I have always been a bit of an independent spirit – choosing to make my way in life on my own. Certainly, I have friends, but it wasn’t until the last several years that I realized what true friendship is about and how important it is to have that connection with someone. It is important to have one, two, or if you are lucky, several good friends in your life- trekking poles, if you will, who can share your load, give balance to your perspective on things and provide support when the going gets rough. A good friend sees through our tough skins, excuses, and doubts and tells us like it is. They support us even when we don’t think we need support. They provide humor when needed and a non-judgmental shoulder to lean on when the trials of life get dark or endless. Like good friends, trekking poles make the steep summit climbs and descents of life a bit less painful and make the celebrations when we conquer the mountains of life all the more sweet.
The last piece of equipment that is crucial to your survival on the mountain is your backpack. I have met many a hiker on a trail with just a water bottle clipped to their belt and maybe a fanny pack. I am amazed, not at their scarce need for sustenance and supplies but by their sheer stupidity. Inside my backpack are the tools critical for survival – first aid, food, water, bug and bear spray, extra clothing, matches, a map, and of course my camera! Suffice it to say my backpack contains everything I would need to survive if I couldn’t make it back to my car as planned. The necessities of life. Over time I have learned which items I will always take with me, which items simply add extra weight to my burden, and which items my fellow hikers swear by and I will one day too.
The backpack you carry with you as you climb the mountains of life contains all the life lessons you have learned along the way, your experiences – both good and bad, and the wisdom you have acquired along the way.

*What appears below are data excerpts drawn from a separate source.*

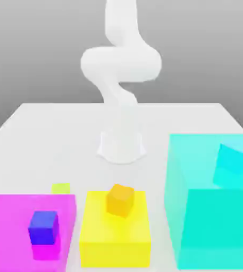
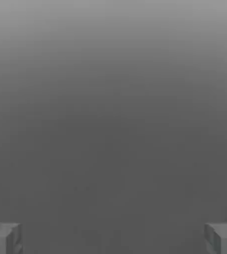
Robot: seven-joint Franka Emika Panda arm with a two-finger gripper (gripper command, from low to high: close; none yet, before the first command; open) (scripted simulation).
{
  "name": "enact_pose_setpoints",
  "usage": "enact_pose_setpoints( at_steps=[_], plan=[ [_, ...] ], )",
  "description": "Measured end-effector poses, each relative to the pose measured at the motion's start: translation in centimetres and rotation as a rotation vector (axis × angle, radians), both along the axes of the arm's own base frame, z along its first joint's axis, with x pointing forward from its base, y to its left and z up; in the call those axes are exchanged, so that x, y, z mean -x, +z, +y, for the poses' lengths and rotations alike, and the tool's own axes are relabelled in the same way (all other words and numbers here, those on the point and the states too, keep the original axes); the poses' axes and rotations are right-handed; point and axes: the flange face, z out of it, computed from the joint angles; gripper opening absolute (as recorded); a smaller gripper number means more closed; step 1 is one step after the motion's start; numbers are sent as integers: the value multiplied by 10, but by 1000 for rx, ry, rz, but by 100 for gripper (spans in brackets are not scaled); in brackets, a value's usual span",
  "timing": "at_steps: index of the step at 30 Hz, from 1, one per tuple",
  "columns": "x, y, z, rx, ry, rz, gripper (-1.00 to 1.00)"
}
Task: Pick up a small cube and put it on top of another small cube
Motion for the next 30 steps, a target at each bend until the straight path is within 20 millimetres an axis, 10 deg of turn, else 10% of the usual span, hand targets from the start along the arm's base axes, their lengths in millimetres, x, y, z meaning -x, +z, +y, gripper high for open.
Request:
enact_pose_setpoints(
  at_steps=[9,18,25,26,30],
  plan=[
    [-26,-224,-95,97,28,337,0],
    [86,-455,-149,32,137,691,0],
    [104,-525,-152,26,147,730,0],
    [105,-531,-151,24,148,729,-100],
    [105,-531,-151,23,148,730,-100]
  ],
)
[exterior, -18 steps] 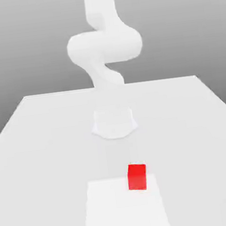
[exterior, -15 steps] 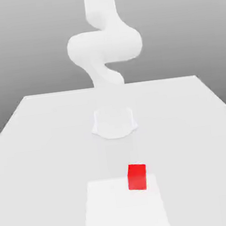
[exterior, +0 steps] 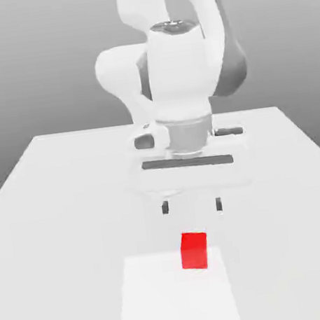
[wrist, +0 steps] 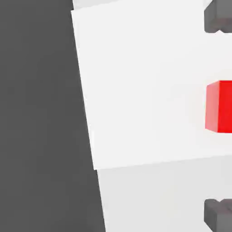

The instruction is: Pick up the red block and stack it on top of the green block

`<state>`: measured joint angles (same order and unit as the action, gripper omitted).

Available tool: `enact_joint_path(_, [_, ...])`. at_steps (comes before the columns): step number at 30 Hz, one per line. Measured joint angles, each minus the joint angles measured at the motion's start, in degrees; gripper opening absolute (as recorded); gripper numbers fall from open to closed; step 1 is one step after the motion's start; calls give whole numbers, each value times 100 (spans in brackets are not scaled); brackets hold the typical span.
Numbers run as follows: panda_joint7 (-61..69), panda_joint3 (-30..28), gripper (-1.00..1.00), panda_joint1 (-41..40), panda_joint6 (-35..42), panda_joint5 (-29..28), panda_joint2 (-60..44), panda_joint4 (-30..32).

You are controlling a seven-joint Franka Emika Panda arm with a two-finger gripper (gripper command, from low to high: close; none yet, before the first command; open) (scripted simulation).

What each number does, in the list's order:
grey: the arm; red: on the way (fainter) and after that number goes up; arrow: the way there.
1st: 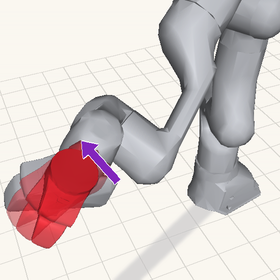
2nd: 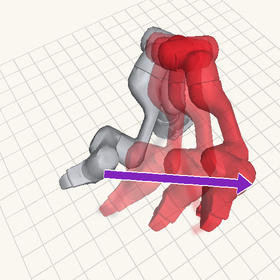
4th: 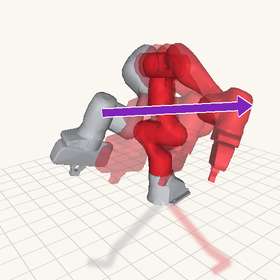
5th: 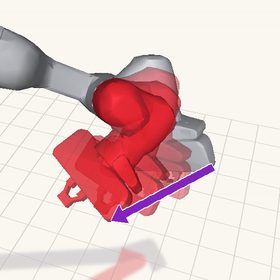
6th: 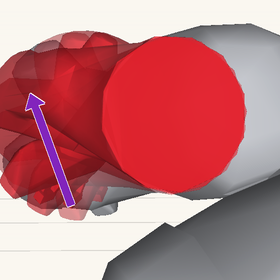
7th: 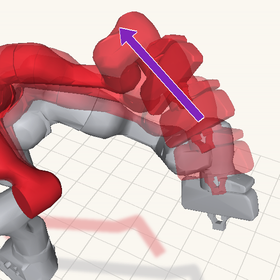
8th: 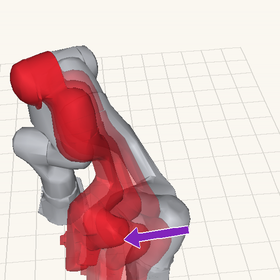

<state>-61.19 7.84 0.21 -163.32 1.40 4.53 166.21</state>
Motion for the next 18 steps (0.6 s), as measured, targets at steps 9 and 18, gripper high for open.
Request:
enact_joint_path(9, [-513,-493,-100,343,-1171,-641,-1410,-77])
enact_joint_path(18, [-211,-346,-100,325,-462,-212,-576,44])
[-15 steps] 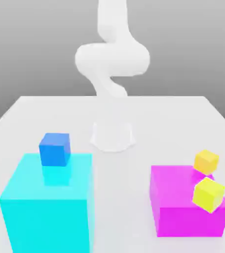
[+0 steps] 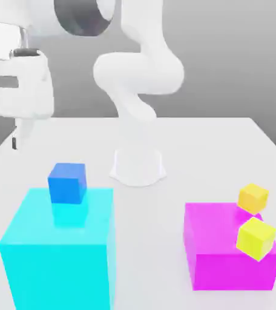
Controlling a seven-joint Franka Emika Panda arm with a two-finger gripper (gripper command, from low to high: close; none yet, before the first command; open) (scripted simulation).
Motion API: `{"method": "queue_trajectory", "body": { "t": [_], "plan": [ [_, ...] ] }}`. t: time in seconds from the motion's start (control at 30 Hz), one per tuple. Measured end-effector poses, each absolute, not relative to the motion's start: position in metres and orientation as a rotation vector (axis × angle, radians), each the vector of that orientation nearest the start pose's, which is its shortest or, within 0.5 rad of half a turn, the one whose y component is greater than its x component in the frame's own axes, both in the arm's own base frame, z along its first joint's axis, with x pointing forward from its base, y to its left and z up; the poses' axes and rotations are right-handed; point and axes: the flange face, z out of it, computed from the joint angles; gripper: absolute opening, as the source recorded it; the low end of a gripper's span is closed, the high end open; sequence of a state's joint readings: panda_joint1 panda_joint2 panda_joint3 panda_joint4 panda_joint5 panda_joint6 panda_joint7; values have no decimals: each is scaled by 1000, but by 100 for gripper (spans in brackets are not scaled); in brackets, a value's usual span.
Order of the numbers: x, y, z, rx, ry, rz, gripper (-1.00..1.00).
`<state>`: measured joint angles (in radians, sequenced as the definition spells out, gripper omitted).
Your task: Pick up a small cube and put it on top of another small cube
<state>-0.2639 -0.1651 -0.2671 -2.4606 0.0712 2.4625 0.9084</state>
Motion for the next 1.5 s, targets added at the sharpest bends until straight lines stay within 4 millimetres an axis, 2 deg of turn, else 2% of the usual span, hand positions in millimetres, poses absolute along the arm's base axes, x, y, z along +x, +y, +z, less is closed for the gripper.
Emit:
{"method": "queue_trajectory", "body": {
  "t": [0.1, 0.17, 0.23, 0.33, 0.53, 0.63, 0.83, 0.87, 1.1, 1.37, 1.5],
  "plan": [
    [373, -280, 304, -2112, 2194, -61, 0],
    [343, -296, 261, -2044, 2276, 41, 0],
    [318, -293, 225, -2074, 2279, 99, 0],
    [296, -272, 208, -2264, 2133, 85, 0],
    [258, -225, 195, -2641, 1703, 11, 0],
    [253, -219, 182, -2694, 1613, 0, 0],
    [251, -218, 135, -2704, 1602, 0, 0],
    [251, -217, 130, -2704, 1602, 0, -100],
    [251, -217, 130, -2703, 1601, 1, -100],
    [251, -218, 189, -2700, 1602, 1, -100],
    [225, -289, 217, -2568, 1758, 8, -100]
  ]
}}
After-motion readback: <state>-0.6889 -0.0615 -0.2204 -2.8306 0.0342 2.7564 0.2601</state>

Some refer to this carryall as “baggage” in a negative sense. I look at this “baggage” as a collection of tools I have gathered throughout life, experiences in the past that have prepared me for the challenges I am facing now – just as these challenges are preparing me for the next life adventure. I am also learning to let go of some of the past that I have clung to for its familiarity – things that weigh me down or lay claim on my present and future sense of being: negative habits, wrongly help assumptions, and grievances I would be better off forgiving. When I look at my sometimes-heavy backpack filled with life lessons from that perspective, I gladly carry it with me and take comfort in knowing that in it I have the tools necessary to climb and conquer the mountains of life.
With a firm foundation of inner strength to see you through the longest of journeys, friends you can trust to support you and give you the balance needed when everything else in your life seems off-kilter, and a backpack filled with the life lessons you have lived and learned upon your shoulders, you’ll have the tools necessary for climbing the mountains of life. So far, they have not let me down. The summits I have reached with them have provided life-changing perspectives worthy of celebration.
So, go on, take stock of your equipment and go climb those mountains. If this once timid flat-lander can do it, so can you.